日本三大祭の一つ、祇園祭のハイライトの”山鉾巡行”は、新型コロナの影響で去年とおととしは中止になっていましたが、今年は3年ぶりに行われました。
“お稚児さん”に選ばれた11歳が、無事に大役を果たすまで、密着取材しました。
祇園祭の初日の7月1日、今年のお稚児さんが化粧しています。
“お稚児さん”に選ばれたのは、小学5年生の岡本善太(おかもと・ぜんた)くん(11)。
初めての化粧に満足げです。
――Q:自分の顔を見てどう?
【善太くん】
「思ったより似合ってた」
善太くんは、「神の使い」として、山鉾巡行の先頭をいく長刀鉾(なぎなたぼこ)に乗り込み、しめ縄を切るという“大役”を務めます。
お稚児さんとして大役を務めるには、数々の稽古をしなければなりません。
善太くんに稚児舞を指導しているのは、長刀鉾保存会 稚児係代表の井尻浩行(いじり・ひろゆき)さん(53)。
【稚児係代表・井尻浩行さん】
「その時に手をもうちょっと上、奥の方。まだまだまだ。こっから上がる」
井尻さん自身も元・お稚児さんで、”先輩”として、20年以上お稚児さんの指導を担ってきました。
新型コロナによる2年連続の中止を経て、井尻さんは、「疫病退散」という祇園祭の意義を見つめ直しています。
【稚児係代表・井尻さん】
「疫病に近いコロナというものの恐怖を目の当たりにしたし、そういうことを少しでも鎮める気持ちは、今までと違って強い気持ちになってます」
稽古の合間に、善太くんは、弟の弦大(げんた)くん(9)と一緒に、カメラでの”写真撮影”に夢中になっていました。
【善太くんと弟・弦太くん】
「CMとかに出てきそうちゃう?こんなの?」
「あ~ピントが合わへん!」
今回、弟の弦大くんも今回、兄が務めるお稚児さんの補佐役・禿(かむろ)務めます。
そして、本番さながらに鉾の上で、刀を持って、“しめ縄切り”も練習しました。
【しめ縄切りの稚児係】
「久しぶりにやった・・・。すんげ~緊張する。あかん、ブランクがきつい」
父の岡本淳平さんが「本番上手にやんねんな?」と話しかけると
【善太くん】
「上を目指そうと思う」
父・淳平さんが笑いながら「ほんまに?」と聞きます。
そして、7月17日、山鉾巡行の当日。
絢爛豪華な衣装を身にまとった善太くんに稚児係代表の井尻さんが優しく話していました。

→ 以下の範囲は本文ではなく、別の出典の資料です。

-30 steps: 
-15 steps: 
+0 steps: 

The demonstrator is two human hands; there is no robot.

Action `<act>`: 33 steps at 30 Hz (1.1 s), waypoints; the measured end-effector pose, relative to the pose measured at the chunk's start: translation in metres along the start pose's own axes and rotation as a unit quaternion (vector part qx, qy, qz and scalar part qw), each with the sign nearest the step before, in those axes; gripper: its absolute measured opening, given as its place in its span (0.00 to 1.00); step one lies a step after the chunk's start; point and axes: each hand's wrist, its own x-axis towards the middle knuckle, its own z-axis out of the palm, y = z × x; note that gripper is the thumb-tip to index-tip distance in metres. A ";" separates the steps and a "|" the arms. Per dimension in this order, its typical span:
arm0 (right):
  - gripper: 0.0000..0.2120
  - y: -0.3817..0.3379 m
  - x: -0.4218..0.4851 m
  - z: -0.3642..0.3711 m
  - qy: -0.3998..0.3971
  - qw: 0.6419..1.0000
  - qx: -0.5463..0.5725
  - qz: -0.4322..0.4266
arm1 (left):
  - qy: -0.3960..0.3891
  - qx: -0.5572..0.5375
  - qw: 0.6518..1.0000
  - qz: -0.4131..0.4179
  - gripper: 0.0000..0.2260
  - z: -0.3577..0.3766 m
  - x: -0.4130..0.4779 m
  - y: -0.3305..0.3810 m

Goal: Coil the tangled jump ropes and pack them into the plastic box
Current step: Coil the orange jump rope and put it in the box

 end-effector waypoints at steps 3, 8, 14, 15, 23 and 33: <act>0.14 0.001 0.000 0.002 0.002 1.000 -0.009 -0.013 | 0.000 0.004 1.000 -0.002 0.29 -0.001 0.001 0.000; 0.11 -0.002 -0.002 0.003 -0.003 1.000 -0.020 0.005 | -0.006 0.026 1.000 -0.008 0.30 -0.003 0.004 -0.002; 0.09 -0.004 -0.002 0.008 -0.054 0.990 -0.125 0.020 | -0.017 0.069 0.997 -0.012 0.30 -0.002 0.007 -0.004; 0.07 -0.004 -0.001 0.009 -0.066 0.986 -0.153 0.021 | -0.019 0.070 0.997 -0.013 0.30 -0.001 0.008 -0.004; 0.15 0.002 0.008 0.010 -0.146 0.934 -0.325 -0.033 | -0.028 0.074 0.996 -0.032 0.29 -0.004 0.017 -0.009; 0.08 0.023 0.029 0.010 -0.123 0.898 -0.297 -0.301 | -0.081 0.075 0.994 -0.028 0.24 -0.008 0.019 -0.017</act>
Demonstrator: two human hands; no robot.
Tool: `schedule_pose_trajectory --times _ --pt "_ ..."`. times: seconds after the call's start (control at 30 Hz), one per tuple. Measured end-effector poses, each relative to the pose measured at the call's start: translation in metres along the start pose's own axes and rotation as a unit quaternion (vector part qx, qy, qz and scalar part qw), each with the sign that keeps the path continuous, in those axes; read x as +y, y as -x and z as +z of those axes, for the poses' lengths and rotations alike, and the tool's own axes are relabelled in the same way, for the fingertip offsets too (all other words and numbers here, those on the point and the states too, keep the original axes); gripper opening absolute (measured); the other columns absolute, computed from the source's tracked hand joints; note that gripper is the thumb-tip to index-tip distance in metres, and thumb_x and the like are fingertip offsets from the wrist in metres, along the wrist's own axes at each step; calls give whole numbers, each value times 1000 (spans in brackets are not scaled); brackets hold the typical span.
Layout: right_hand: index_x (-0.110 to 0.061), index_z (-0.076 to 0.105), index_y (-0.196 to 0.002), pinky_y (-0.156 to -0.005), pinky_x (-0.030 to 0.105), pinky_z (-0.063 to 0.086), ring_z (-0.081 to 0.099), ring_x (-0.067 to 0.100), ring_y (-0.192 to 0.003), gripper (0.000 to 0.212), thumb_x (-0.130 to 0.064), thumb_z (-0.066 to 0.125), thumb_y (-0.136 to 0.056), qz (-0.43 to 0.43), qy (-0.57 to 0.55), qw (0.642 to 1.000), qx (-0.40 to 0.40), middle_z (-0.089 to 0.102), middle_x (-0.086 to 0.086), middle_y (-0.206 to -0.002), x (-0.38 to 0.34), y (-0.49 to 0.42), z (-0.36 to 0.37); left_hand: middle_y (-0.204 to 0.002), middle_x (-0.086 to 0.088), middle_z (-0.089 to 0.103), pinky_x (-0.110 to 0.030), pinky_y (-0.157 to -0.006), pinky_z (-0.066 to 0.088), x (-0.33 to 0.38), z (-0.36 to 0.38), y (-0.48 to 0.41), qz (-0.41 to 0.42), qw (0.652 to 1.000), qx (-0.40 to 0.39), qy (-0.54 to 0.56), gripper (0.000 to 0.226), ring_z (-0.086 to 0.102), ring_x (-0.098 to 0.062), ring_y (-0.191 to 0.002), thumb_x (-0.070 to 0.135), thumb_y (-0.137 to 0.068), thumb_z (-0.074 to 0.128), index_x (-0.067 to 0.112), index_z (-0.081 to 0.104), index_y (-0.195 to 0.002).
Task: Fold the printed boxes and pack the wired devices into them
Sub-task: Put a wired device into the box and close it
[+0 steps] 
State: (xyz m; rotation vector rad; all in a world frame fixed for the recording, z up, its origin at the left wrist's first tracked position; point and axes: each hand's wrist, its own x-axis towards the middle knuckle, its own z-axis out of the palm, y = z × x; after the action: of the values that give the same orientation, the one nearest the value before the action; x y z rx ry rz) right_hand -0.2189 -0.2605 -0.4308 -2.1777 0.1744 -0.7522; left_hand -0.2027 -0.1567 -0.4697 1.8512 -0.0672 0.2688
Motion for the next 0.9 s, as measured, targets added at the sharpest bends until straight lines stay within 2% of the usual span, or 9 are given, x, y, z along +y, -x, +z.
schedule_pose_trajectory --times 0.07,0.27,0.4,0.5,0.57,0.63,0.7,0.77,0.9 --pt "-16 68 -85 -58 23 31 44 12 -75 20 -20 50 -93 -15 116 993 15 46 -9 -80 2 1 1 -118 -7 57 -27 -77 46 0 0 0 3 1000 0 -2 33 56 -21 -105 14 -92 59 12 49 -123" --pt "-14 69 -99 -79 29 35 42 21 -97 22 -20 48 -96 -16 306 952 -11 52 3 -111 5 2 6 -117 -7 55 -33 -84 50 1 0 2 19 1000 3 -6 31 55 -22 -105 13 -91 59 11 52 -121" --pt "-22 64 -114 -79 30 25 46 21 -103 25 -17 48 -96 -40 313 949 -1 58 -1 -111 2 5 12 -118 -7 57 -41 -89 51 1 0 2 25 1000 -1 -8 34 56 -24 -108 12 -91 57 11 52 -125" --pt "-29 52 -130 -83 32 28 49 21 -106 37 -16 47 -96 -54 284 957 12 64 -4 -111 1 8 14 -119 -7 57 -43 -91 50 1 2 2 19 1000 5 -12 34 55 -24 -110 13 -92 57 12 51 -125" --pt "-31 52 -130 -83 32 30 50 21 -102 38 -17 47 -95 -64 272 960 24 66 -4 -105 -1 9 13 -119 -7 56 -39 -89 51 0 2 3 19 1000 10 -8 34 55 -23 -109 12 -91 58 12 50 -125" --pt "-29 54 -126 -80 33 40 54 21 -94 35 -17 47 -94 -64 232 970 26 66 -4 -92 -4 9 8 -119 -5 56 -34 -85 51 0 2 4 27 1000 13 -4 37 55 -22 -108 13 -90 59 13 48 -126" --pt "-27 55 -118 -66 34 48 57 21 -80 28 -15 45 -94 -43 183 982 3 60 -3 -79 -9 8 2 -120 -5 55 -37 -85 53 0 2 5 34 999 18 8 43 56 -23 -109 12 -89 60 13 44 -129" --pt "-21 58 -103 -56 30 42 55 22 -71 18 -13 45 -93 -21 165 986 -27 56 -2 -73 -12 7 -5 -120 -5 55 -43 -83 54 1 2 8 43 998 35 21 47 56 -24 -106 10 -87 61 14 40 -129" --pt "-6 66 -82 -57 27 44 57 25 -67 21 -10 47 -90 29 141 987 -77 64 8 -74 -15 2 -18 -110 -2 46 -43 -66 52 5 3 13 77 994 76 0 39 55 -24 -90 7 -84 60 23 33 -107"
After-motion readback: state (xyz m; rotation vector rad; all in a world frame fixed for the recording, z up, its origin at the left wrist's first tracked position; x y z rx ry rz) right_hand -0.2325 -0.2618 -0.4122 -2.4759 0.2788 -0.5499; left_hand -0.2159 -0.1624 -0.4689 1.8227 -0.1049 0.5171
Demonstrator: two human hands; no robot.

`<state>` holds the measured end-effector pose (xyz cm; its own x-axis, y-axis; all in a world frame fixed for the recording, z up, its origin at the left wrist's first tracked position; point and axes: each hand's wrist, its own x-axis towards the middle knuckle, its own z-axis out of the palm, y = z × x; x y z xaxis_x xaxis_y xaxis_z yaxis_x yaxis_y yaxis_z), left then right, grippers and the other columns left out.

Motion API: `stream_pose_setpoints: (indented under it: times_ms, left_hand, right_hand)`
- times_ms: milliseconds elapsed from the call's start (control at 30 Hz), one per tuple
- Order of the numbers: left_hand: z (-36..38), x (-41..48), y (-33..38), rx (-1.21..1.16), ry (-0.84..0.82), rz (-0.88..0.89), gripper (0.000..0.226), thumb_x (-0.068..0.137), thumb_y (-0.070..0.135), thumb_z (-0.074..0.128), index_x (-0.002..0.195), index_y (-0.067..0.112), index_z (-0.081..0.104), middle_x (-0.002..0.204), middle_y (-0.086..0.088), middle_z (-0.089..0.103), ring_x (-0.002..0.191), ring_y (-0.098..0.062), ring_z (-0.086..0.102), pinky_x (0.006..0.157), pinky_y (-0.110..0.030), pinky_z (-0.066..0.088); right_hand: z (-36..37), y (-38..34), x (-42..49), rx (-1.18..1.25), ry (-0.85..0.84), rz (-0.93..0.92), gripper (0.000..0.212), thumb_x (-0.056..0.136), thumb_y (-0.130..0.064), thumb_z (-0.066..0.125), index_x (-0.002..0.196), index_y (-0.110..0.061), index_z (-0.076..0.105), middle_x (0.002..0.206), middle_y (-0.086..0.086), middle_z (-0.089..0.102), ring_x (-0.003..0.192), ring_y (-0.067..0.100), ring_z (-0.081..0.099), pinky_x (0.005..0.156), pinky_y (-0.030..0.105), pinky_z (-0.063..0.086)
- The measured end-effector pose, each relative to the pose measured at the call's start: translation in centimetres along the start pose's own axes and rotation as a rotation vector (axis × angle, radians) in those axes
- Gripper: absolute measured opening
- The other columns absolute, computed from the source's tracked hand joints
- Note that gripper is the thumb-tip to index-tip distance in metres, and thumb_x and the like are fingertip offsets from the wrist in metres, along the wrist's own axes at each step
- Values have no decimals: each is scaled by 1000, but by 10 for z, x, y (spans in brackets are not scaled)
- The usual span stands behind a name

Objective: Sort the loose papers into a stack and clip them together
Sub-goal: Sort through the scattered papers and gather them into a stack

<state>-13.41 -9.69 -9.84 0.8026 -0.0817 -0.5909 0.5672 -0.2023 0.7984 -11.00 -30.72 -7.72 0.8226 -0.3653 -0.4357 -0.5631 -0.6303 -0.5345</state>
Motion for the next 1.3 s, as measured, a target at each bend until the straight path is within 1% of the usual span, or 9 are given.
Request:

お稚児さんが“鉾の上”へ・・・3年ぶりの巡行を待ちわびる京の街に向かいます。
お稚児さんの乗った長刀鉾は徐々に前進し、ついにしめ縄の前へやってきました。
多くの観客が見ている中で、稚児舞を披露・・・そして、刀を勢いよく振り下ろします!
しめ縄を切りを見事に成功させ、山鉾巡行の始まりを告げました。
23基の山や鉾が練り歩き、3年ぶりに観客を沸かせた山鉾巡行・・・
およそ3時間の巡行が無事に終わりました。
メイクを落とし、大役を終えて安堵した顔を浮かべている善太くん。
【善太くん】
「思ったよりも稚児舞がうまくできたのでよかったです」
【稚児係代表・井尻さん】
「やっぱり堂々として凛としてるし、やっぱり自覚を持ってずっと祭に参加してもらえたっていうのはすごく良かったです」
大役を終えた善太くんに夏休みに何がしたいかたずねると・・・
――Q:夏休みは何がしたい?
【善太くん】
「旅行!」
――Q:どこに行きたい?
【善太くん】
「沖縄!」
父親の岡本淳平さんもそれを聞いて、「ご褒美だね」とこたえていました。
3年ぶりに帰ってきた山鉾巡行。
お稚児さんに選ばれた11歳の男の子は立派に大役を務めました。